> [TASK DESCRIPTION]: For this exercise, return the line containing "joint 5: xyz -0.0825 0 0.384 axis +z" and every line after it through the end of the records below, without alteration.

*** Opening MATERIAL FOR THIS EXERCISE ***

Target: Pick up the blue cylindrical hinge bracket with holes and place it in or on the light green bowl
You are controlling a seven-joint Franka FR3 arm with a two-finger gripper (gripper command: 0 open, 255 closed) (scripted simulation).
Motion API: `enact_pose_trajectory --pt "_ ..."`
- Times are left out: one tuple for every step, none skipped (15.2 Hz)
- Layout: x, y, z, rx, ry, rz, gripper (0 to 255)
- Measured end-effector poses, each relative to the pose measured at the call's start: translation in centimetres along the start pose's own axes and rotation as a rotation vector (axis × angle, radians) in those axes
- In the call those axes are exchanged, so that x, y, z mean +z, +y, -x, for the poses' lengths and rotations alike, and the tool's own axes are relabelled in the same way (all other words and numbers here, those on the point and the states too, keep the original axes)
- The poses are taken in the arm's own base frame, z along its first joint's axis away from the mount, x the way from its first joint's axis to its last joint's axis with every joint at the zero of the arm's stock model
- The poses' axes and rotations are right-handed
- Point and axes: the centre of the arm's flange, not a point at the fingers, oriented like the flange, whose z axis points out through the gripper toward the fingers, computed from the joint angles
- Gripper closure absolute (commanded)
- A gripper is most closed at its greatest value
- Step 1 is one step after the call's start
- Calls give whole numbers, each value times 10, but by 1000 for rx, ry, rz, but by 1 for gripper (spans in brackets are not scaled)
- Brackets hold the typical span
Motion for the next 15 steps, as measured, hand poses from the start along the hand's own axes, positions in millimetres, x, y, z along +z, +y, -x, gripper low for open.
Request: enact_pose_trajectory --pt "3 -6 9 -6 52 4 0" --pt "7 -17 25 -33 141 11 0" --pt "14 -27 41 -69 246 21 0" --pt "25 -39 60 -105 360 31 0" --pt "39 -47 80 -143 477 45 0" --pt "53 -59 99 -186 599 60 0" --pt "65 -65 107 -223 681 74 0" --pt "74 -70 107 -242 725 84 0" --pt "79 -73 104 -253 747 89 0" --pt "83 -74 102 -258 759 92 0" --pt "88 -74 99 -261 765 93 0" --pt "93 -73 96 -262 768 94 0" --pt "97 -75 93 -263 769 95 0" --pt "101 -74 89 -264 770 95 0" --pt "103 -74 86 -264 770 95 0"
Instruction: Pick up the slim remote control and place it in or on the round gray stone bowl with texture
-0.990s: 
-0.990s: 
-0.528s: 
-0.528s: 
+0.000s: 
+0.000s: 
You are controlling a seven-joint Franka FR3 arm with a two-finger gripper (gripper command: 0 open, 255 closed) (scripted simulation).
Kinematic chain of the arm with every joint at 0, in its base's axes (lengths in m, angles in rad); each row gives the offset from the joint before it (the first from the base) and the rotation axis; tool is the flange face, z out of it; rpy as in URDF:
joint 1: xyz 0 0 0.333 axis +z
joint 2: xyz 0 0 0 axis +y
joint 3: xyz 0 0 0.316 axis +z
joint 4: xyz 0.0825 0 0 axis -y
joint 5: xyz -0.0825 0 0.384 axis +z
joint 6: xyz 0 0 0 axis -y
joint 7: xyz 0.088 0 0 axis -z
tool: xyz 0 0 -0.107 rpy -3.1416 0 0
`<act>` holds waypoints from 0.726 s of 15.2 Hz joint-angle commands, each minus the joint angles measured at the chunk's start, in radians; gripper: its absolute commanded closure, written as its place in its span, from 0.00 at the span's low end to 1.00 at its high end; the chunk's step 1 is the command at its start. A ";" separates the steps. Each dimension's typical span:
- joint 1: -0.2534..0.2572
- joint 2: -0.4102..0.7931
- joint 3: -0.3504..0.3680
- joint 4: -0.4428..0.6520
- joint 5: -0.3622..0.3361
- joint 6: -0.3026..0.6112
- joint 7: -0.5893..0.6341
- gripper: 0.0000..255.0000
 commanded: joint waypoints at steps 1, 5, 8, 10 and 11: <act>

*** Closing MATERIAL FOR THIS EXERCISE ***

> [EXERCISE RESPONSE]:
joint 5: xyz -0.0825 0 0.384 axis +z
joint 6: xyz 0 0 0 axis -y
joint 7: xyz 0.088 0 0 axis -z
tool: xyz 0 0 -0.107 rpy -3.1416 0 0
`<act>` holds waypoints from 0.726 s of 15.2 Hz joint-angle commands, each minus the joint angles measured at the chunk's start, in radians; gripper: its absolute commanded closure, written as its place in its span, from 0.00 at the span's low end to 1.00 at its high end; the chunk's step 1 is the command at its start. A ";" separates the steps. Each dimension's typical span:
- joint 1: -0.2534..0.2572
- joint 2: -0.4102..0.7931
- joint 3: -0.3504..0.3680
- joint 4: -0.4428..0.6520
- joint 5: -0.3622..0.3361
- joint 6: -0.3026..0.6112
- joint 7: -0.5893..0.6341
- gripper: 0.0000..255.0000
 commanded: joint waypoints at steps 1, 5, 8, 10 and 11: <act>

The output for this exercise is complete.